2016 Winter Alishan Oolong
Gorgeous dry leaf here! The leaf is big, emerald bright green, with a mouth watering buttery scent.
I did this gongfu style, 1 gram to 15ml of leaf, steeping with boiling water and fast infusions. The tea steeps up a light marigold with a soft floral scent. Interestingly, the hot leaf smells like flowers and sticky rice.
First, Second, and Third Infusion: Winter Alishan sips in soft, floral and notes of linen and snap peas, with a heavy cream body. The finish is bright and sweet with a fruity buttercup floral aftertaste. This tea feels heavy, but tastes on the light side.
Fourth, Fifth, and Sixth Infusion: Aftertaste is here! Alishan sips soft and light a slap of buttery, but the aftertaste is a heavy punchy floral and sweetness. There is a slight astringency that leaves a funny toothy feeling, but that gets the aftertaste built. The body is together and heavy slick feeling. As a physical body feel, the tea sits heavy on the back of my tongue and throat. I am surprised how buttery the Alishan is, it is certainly more buttery than other Alishans and likely due to it being a winter tea.

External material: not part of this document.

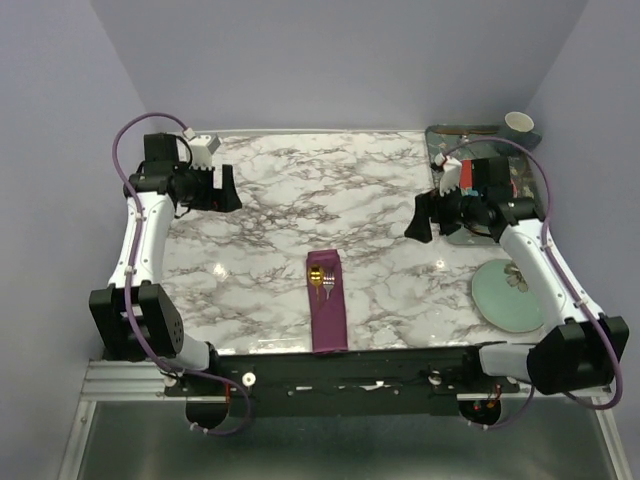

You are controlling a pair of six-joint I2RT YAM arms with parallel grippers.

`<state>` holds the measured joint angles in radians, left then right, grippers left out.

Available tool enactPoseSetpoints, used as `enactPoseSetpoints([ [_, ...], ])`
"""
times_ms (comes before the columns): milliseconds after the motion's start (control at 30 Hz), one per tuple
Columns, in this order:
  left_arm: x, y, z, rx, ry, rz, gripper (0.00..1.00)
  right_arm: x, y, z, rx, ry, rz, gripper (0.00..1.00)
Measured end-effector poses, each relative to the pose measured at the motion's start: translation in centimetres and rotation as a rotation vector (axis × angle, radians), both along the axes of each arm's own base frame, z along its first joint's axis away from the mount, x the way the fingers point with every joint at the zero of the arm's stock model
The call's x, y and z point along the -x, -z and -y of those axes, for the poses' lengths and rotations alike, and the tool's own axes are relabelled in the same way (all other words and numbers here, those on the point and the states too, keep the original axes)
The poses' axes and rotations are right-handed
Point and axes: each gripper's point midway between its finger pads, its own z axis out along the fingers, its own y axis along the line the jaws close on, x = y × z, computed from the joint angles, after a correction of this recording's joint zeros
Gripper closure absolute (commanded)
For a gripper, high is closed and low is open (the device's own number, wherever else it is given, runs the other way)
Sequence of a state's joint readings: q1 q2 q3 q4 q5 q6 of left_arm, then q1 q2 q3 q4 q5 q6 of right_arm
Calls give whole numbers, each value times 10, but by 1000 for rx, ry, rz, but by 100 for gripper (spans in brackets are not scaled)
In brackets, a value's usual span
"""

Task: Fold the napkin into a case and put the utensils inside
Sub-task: Reset both arms

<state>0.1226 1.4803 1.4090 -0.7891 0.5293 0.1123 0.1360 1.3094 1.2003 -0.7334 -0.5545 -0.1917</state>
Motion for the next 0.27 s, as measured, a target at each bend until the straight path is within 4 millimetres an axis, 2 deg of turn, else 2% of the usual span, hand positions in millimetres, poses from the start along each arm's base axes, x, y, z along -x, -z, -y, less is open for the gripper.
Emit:
enactPoseSetpoints([
  [133, 28, 43, 10, -86, 18, -64, 1, 26, 34, 16, 43, 90, -32, 0],
  [267, 46, 63, 28, -159, 66, -86, 1, 39, 50, 23, 56, 144, -46, 0],
])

Seventh and Eighth Infusion: I did long infusions here. The final one I didn’t keep track of… it steeped as long as it took to unload and reload a dishwasher. The Alishan got bitter and dry, with a bit of buttery floral flavor, and strong bitter vegetable and floral aftertaste.
Overall, Tillerman Tea has a nice winter Alishan! The buttery notes are nice and contrast nicely with the brightness of this tea. The floral aftertaste is wonderful too. The leaves look impressive! Lord Sluggert ignored the pile and went for the mega leaf. Sadly, as I checked the shop, this one is out of stock. That said, you’ll want to hold tight for the 2017 harvest.
Roasted Dong Ding
The leaf is small rolled balls that smell sweet and roasty. I am excited to try Tillerman Tea’s 2016 winter roasted Dong Ding. I had their green Dong Ding, wishing it was roasted.

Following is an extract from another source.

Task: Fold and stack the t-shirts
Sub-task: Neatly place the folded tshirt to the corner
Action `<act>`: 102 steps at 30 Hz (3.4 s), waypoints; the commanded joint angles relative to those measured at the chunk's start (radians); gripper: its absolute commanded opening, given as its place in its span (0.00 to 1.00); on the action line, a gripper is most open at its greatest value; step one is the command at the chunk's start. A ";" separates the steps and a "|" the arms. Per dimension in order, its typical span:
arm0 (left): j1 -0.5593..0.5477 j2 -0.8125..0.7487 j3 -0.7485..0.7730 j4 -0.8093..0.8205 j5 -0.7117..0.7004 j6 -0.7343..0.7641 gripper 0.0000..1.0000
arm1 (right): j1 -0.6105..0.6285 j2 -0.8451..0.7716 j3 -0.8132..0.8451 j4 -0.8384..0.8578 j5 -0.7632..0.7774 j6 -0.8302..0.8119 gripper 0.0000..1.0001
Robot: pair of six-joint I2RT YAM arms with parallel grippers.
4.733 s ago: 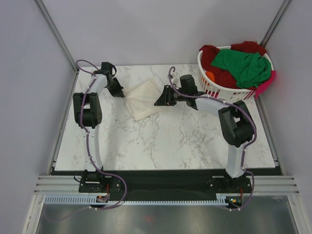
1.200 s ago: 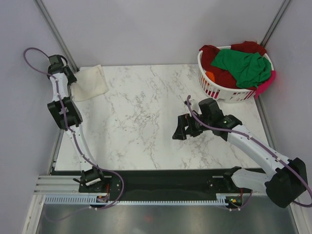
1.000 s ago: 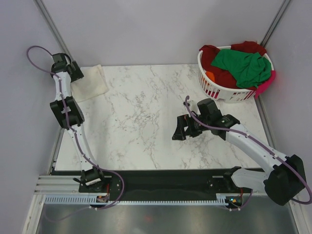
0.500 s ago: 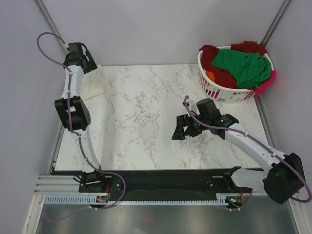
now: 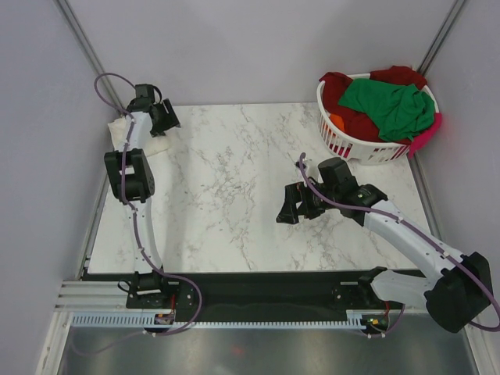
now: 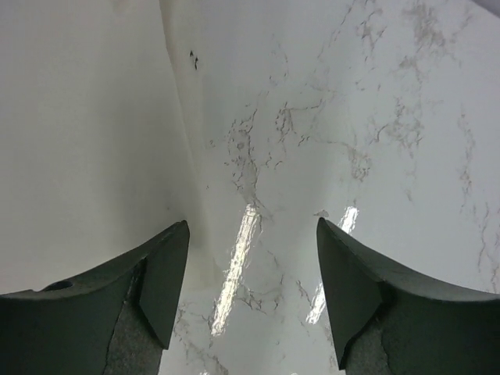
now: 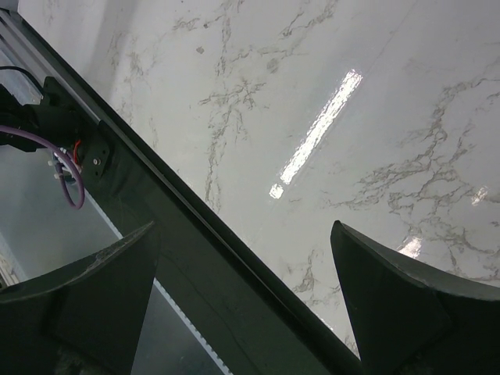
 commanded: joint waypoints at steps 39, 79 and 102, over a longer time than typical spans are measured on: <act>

I did the same steeping instructions as the winter alishan. Steeped up, smells like I was roasting nuts on my front lawn. It smells roasty and grassy.
First, Second, and Third Infusion: The flavor is soft, sweet, roasty, creamy and mineral. The body is slick feeling leaving a nice balmy feeling in the mouth. The aftertaste slips in slowly, with a bit of a sweet cream and slight floral note. I like how the roast is not ashy or burnt, and balanced well with the mineral and sweetness.
Fourth, Fifth, and Sixth Infusion: The colour got a touch deeper gold.
Tillerman Tea’s roasted Dong Ding got a bit of a bite to it now, a sharper roast taste and bitterness to it. There is astringency to it, like there is the greenness of the oolong popping out, losing some of that slick body. The floral aftertaste is still present, which I enjoy.
Eighth and Ninth Infusion: These infusions were quite bitter, the green in this tea got thoroughly cooked here. I decided this tea was done.
Tillerman Tea’s 2016 winter Roasted Dong Ding is a pretty good daily drinker and I personally liked it more than the unroasted Dong Ding. It is on the lighter side of the roast, so I found the early infusions were the best – this isn’t a long haul dark roast oolong. The roast is well done to not be ashy or burnt tasting. This tea is inexpensive at $5.50 an ounce.